Vos, que no eres más que las cenizas de haber sido humano al sentirme. Consumido te manifiestas ante mis ojos desprovisto de luz, de sentimiento, y de toda cualidad que te identificaba como un ser humanamente disperso. No llevas ya nombre, ni para aquellos que te vieron al nacer, pues en cambio, malabareamos un secretismo pactado por tan solo unos cuantos al momento de pronunciarte, siendo sumisos ante la opresiva prohibición de públicamente nombrarte.
Tu nombre, nombre que a mí me parecía bendecido. Con una esencia que sanaba, salvándome por dentro. Es crucial destacar que no tengo otros versos para vos más que aquellos añejos empolvados por el tiempo. Cuánto deseaba yo, desde esta pueril ineptitud, traerlo de su vida artificiosa hacia la que mis manos, flageladas por el silencio de su ausencia, podrían revivirle al entregar mi vida por un gramo de su simpatía.

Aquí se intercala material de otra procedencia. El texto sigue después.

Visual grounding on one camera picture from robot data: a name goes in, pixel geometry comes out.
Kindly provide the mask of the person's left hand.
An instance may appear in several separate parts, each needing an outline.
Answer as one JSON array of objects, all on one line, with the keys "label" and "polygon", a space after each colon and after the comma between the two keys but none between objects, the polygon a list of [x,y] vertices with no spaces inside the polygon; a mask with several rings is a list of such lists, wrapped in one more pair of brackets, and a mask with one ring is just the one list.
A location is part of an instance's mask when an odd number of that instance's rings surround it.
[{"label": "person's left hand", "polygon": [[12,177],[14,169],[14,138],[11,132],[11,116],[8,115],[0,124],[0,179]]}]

Tal vez entregaría mis años destinados a la compañía imperecedera, condenándome a ser solitario de su futuro por unas cuantas palabras dotadas de su sensibilidad. Dos que me prometan inútilmente que soy huésped en su inaccesible emocionalidad. Y otras tres, si me muestro osado, que me bendigan de este castigo de no encontrarme en su brisa primaveral.

Por siempre, Cuervo.
Yo te amaba-detestaba, Cuervo. Porque llevábamos la misma mirada silvestre, y la sed de conjugar amor en otra boca.